My oncology team is also part of my community, in a different way. They are the people I deal with on a regular basis for all my medical concerns. Since I hope to be around for a long, long time I need a medical community of doctors that I feel comfortable with and believe in. I am lucky to have a fantastic team and their knowledge and helpful attitude helps me through as well.
What does Stretch Heal Grow (your wellness retreat for young women with breast cancer) mean to you?
Stretch Heal Grow came from the idea that I wanted to help other women who were going through the same thing I had gone through. I had early stage breast cancer and was finishing treatment, wondering what life would be like after treatment. I was feeling like I really needed to connect with others but was never someone who felt comfortable in a traditional group therapy setting.

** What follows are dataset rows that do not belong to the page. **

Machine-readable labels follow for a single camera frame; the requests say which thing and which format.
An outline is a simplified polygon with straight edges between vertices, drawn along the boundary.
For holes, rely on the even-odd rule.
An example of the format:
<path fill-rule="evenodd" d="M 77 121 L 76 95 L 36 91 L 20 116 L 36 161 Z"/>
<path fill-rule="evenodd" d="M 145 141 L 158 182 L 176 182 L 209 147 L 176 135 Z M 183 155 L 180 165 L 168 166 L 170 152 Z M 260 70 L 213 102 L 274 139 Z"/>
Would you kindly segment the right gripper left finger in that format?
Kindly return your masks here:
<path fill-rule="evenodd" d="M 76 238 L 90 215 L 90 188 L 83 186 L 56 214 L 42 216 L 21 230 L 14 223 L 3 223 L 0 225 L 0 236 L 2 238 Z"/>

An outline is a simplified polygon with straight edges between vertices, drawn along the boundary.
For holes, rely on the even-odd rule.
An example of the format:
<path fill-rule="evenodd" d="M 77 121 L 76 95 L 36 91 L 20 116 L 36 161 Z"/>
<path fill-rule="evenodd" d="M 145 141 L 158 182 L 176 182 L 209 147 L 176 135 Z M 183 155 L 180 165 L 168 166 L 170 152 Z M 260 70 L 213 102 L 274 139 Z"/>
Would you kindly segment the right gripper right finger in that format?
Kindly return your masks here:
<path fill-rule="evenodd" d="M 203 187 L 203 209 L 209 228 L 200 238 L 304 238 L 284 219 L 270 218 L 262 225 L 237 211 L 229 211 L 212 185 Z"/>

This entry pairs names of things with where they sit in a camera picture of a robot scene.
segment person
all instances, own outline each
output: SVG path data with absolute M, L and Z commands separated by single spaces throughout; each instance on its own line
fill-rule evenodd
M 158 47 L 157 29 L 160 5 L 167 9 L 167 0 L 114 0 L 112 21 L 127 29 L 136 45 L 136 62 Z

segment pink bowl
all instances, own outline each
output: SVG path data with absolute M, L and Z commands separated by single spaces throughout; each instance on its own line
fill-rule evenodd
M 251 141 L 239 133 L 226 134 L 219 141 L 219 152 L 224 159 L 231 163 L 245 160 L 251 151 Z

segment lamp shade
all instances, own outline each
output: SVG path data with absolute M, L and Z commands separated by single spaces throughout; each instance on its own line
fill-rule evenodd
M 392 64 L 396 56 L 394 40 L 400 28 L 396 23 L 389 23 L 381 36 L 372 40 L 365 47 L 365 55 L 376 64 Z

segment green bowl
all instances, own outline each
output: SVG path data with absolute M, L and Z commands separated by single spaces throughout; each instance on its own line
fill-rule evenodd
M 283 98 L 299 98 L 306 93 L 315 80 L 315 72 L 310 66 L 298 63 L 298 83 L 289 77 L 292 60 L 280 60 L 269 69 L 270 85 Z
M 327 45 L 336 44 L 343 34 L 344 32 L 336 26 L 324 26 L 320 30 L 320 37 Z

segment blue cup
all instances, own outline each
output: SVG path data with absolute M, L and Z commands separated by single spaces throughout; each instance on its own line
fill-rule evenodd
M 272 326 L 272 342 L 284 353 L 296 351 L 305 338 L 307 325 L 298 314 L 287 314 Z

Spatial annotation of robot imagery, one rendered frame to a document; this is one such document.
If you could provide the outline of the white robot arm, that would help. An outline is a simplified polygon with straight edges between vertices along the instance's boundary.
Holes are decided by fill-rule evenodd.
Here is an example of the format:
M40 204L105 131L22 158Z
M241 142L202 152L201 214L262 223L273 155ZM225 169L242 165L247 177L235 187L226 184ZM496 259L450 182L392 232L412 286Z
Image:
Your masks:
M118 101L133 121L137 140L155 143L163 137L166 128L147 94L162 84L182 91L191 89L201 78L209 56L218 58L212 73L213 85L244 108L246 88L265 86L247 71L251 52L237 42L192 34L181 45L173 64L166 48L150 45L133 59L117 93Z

I wanted to use the tools that helped me through diagnosis and treatment as a way to bring other women together with a focus on wellness and self care. I had a feeling there would be other women out there interested in the same experience. So I created what I thought an ideal weekend retreat would be with the wellness tools that I feel really strongly about.
When I was diagnosed with mets, it really threw me, and for a while I wasn’t sure how to move forward with the retreat.

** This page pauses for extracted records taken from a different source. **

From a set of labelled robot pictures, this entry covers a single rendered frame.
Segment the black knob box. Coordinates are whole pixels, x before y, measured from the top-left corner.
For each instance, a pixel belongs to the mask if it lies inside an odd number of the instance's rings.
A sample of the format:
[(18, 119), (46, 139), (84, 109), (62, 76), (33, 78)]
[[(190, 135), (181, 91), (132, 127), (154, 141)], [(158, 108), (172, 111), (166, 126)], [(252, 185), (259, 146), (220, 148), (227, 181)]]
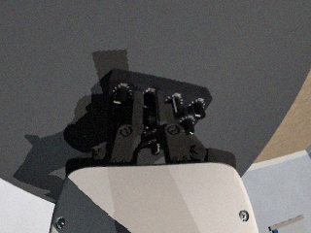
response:
[(151, 149), (152, 155), (163, 150), (156, 142), (158, 89), (163, 89), (165, 103), (172, 103), (175, 123), (186, 135), (194, 133), (195, 125), (205, 118), (205, 110), (213, 100), (207, 87), (114, 68), (109, 85), (107, 142), (117, 136), (118, 128), (124, 125), (127, 104), (133, 104), (135, 90), (141, 90), (145, 110), (145, 143), (141, 148)]

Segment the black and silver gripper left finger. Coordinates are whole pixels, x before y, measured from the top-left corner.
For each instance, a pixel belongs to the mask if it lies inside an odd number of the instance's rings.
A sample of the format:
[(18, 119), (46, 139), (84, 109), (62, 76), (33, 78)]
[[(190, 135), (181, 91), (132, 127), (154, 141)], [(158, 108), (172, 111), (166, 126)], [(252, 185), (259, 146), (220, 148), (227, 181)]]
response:
[(117, 136), (94, 153), (67, 160), (65, 174), (90, 165), (136, 165), (142, 143), (145, 143), (144, 98), (141, 90), (135, 90), (133, 104), (127, 104), (124, 125), (118, 129)]

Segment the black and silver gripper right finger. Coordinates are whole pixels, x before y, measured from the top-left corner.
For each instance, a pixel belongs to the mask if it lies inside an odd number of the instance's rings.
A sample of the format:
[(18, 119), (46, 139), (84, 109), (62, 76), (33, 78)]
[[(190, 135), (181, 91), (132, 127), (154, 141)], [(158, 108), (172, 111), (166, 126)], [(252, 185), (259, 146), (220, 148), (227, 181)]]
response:
[(205, 149), (183, 132), (182, 127), (175, 123), (172, 104), (164, 103), (163, 89), (155, 91), (155, 129), (156, 142), (163, 148), (165, 163), (217, 161), (226, 163), (236, 170), (236, 159), (233, 153)]

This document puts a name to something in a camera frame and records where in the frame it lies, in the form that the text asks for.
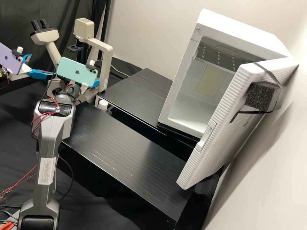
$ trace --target fridge door handle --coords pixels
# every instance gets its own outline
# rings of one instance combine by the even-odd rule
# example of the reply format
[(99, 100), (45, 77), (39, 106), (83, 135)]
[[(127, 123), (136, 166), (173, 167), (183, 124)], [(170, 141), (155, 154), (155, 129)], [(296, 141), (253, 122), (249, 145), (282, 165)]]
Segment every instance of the fridge door handle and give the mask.
[(210, 119), (206, 131), (204, 132), (203, 136), (201, 137), (201, 140), (195, 146), (195, 149), (197, 151), (199, 151), (199, 152), (202, 151), (202, 149), (204, 148), (204, 146), (205, 146), (207, 140), (209, 139), (211, 133), (213, 132), (215, 126), (216, 126), (216, 123)]

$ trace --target mint green iphone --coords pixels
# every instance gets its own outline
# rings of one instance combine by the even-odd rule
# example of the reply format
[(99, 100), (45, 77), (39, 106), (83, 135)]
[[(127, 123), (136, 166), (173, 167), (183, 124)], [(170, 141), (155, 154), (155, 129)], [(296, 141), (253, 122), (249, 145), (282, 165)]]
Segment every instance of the mint green iphone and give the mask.
[(78, 83), (85, 83), (89, 87), (92, 87), (94, 85), (98, 71), (96, 69), (91, 70), (84, 64), (73, 61), (66, 57), (61, 57), (57, 69), (57, 74)]

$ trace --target smartphone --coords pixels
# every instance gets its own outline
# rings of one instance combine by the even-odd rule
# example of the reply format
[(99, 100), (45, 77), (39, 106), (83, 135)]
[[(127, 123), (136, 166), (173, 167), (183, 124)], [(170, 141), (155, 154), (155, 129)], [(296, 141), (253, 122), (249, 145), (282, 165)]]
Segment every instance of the smartphone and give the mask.
[(0, 65), (4, 66), (9, 72), (17, 75), (23, 63), (22, 57), (12, 54), (12, 50), (0, 43)]
[(78, 83), (85, 83), (92, 87), (95, 83), (98, 71), (91, 70), (84, 64), (73, 61), (66, 57), (61, 57), (57, 69), (57, 75), (76, 81)]

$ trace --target ribbed black surface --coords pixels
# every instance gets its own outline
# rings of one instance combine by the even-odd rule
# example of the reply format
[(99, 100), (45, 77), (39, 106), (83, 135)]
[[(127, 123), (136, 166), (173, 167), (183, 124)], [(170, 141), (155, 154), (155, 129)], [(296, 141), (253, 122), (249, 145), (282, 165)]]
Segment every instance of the ribbed black surface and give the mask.
[(176, 184), (184, 161), (87, 103), (64, 143), (178, 221), (193, 191)]
[(172, 81), (144, 69), (106, 89), (100, 96), (156, 127)]

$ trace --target white mini fridge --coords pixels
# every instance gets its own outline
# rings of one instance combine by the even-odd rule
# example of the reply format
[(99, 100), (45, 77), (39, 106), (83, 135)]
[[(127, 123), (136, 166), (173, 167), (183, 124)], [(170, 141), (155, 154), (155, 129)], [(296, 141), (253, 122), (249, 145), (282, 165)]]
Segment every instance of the white mini fridge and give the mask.
[(231, 160), (263, 115), (245, 106), (252, 82), (285, 84), (298, 63), (273, 34), (203, 9), (158, 122), (200, 141), (177, 183), (187, 189)]

After lots of thinking, meditating and self-reflection I realized that I was still really passionate about it–almost even more so. Living with metastatic disease adds another entire level to this experience; it is very different than living with early stage. There is more pain, discomfort, fatigue and anxiety. All those reasons made me seek out self care even more. It became more than a nice thing to do for myself; it became essential to being able to live with a chronic condition. For me, meditation has been an incredible way to connect with my emotions, my energy, my thoughts and also to find calm in the storm.
With Stretch Heal Grow, I am trying to create an experience for women where they can come and get in touch with themselves, learn some ways to help themselves through the physical and mental up and downs of cancer, as well as connect with other women who understand it all. It ties together the importance of physical and mental self care through spending time in nature, yoga, meditation/mindfulness and being in community where you are understood.

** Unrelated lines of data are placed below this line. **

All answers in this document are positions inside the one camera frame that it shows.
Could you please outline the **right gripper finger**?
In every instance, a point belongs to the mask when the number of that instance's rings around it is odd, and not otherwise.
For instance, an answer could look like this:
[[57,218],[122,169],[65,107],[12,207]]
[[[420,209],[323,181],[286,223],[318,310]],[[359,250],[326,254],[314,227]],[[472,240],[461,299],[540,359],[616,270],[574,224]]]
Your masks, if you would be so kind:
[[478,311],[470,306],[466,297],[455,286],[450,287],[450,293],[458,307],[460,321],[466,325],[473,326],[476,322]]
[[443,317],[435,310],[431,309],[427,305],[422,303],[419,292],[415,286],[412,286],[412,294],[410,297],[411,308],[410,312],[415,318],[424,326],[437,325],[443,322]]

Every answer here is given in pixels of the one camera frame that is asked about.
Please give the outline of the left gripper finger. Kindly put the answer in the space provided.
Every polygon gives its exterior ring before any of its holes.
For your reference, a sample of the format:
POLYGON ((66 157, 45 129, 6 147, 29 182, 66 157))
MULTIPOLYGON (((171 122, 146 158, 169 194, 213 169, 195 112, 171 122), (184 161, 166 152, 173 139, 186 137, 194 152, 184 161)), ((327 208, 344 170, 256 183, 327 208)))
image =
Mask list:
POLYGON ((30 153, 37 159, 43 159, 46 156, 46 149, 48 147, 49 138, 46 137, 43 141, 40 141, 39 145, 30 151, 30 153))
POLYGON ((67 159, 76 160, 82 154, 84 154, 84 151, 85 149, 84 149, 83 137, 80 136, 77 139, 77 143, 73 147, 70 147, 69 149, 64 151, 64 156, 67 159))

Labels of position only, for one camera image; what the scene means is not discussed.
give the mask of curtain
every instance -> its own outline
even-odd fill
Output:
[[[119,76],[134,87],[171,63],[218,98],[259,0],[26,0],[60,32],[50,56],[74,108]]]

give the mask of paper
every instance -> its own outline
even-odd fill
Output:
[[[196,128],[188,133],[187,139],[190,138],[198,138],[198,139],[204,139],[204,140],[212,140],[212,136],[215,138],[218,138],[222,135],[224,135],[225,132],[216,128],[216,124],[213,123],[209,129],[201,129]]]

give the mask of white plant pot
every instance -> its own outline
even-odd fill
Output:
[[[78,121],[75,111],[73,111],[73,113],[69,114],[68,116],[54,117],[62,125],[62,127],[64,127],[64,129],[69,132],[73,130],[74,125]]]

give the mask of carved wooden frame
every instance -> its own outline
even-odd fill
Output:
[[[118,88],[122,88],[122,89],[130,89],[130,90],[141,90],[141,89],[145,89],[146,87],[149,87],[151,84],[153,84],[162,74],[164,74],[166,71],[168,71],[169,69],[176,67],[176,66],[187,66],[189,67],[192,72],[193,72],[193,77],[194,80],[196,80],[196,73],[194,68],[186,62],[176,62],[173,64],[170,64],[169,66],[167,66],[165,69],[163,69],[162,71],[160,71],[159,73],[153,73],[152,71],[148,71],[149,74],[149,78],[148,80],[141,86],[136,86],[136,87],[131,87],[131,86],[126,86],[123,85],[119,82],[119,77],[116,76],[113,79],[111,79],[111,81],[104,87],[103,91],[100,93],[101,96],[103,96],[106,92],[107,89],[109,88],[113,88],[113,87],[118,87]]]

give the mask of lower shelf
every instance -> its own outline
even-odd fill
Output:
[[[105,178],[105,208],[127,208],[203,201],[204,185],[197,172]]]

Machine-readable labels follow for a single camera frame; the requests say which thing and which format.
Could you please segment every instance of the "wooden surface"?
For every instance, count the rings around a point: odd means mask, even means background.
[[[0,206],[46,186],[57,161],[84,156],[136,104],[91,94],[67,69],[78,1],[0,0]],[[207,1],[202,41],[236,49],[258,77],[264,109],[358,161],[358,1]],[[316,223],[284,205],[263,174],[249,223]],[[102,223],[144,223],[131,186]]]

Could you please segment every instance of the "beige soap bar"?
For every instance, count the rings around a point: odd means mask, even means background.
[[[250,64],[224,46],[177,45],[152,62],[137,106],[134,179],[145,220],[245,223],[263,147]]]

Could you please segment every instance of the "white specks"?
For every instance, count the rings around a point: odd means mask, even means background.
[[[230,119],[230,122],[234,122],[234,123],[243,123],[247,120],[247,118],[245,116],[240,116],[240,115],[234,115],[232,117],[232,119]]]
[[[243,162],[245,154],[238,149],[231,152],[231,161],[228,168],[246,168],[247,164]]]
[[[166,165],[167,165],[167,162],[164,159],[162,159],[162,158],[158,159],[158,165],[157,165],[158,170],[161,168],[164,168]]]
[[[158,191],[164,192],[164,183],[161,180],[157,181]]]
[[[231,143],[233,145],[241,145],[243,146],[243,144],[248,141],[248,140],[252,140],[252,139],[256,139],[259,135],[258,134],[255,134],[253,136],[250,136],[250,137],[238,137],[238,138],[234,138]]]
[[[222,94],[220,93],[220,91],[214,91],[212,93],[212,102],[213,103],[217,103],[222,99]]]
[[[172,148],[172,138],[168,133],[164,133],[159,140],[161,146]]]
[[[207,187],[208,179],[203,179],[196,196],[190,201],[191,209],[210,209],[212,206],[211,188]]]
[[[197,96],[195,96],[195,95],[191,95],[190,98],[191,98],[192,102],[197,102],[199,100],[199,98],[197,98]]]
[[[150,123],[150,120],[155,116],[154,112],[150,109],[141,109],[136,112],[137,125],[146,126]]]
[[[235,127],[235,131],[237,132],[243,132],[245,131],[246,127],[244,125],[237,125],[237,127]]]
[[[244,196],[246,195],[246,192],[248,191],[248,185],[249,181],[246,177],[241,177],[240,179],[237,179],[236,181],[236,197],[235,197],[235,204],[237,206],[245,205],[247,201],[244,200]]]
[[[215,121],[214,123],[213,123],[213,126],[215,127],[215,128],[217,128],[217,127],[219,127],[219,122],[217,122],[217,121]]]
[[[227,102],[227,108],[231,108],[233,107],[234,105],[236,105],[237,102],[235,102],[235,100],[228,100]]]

What does support look like when it works?
It is there when you need it, without judgment or conditions. It understands that sometimes you feel great and ready to take on the world and sometimes you don’t and that that is okay. Support helps you connect with yourself, to find strength for the bad stuff and happiness with the good stuff. Support helps you feel understood.
What else do you want people to know?
Living with metastatic breast cancer is not easy, but it is possible. My feeling about it changes depending on how I am feeling that day but I have learned over the past year and half to be patient with myself and patient with my body. When I was first diagnosed there was a lot of anger and fear. I still have times where I feel that, of course, but I have taken a much softer, more loving approach with myself. Life is too short to not be caring and compassionate to yourself and to those around you who are on this path with you.
Pain, suffering and sadness are all a part of living with mets, but they are not the only part of living with mets. For me there is also so much love, enjoyment of life, pleasure, fun, peacefulness and potential to still do and experience so much in the time that I have. I think this is a universal thing – not just a metastatic cancer thing. But of course when you have cancer, it is all heightened and so you are face-to-face with it a lot more.
Surround yourself with people and experiences that bring you happiness, even just from small things. Do things that make you happy. Try new things, enjoy the feeling of doing your longtime favourite things, even if you can’t do them in the exact same way you used to. Be good to yourself.